The Oakland, Calif., Police Department, stinging from accusations about renegade officers, will be under a microscope when its new Personnel Information Management System (PIMS) is implemented in 2005.

A lawsuit filed by dozens of plaintiffs alleging they were roughed up by a band of officers calling themselves "the Riders" was settled in 2003. Part of the settlement requires deployment of a tracking system to alert department brass of police misconduct.

The system will document use-of-force incidents, citizen complaints, attendance, shootings and accidents, as well as commendations, awards and letters of appreciation. Its main purpose is to help supervisors identify trends that might indicate an officer needs an intervention.

Oakland Police Capt. Jeff Israel said the system won't necessarily provide information that wasn't available before, but it will bring the data to the attention of higher-ups.

"The system alerts everybody, right up to the chief," Israel said. "It holds the supervisor all the way up the chain accountable for doing something about this identification.
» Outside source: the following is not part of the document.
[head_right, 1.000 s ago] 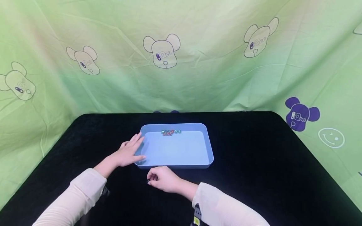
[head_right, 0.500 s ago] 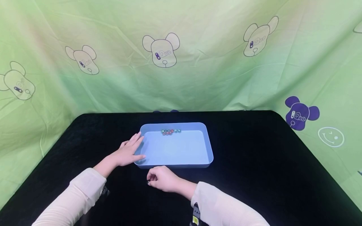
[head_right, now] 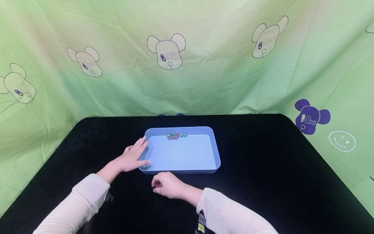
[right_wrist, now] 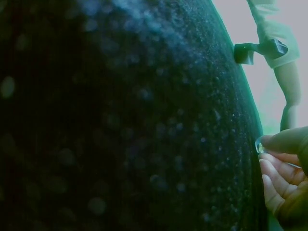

It's a tremendous risk management tool."

The Phoenix Model

The Oakland system may turn out to be an offshoot of a Phoenix, Ariz., Police Department application, which went live in January. Phoenix began developing its system in 2000, as requested by former chief Harold Hurtt, who saw the U.S. Department of Justice force other jurisdictions to develop similar tools. So he decided to be preemptive about implementing such a system, said one of the system's architects, Sgt. Ron Snodgrass.

Phoenix calls its application the Personnel Assessment System (PAS) because it emphasizes guiding employees, not necessarily disciplining them. A number of "thresholds," determined by management, are in the system. Here, the behavior of an officer or department employee is noted -- and it's not just for sworn officers in Phoenix; other department employees also have access to the system.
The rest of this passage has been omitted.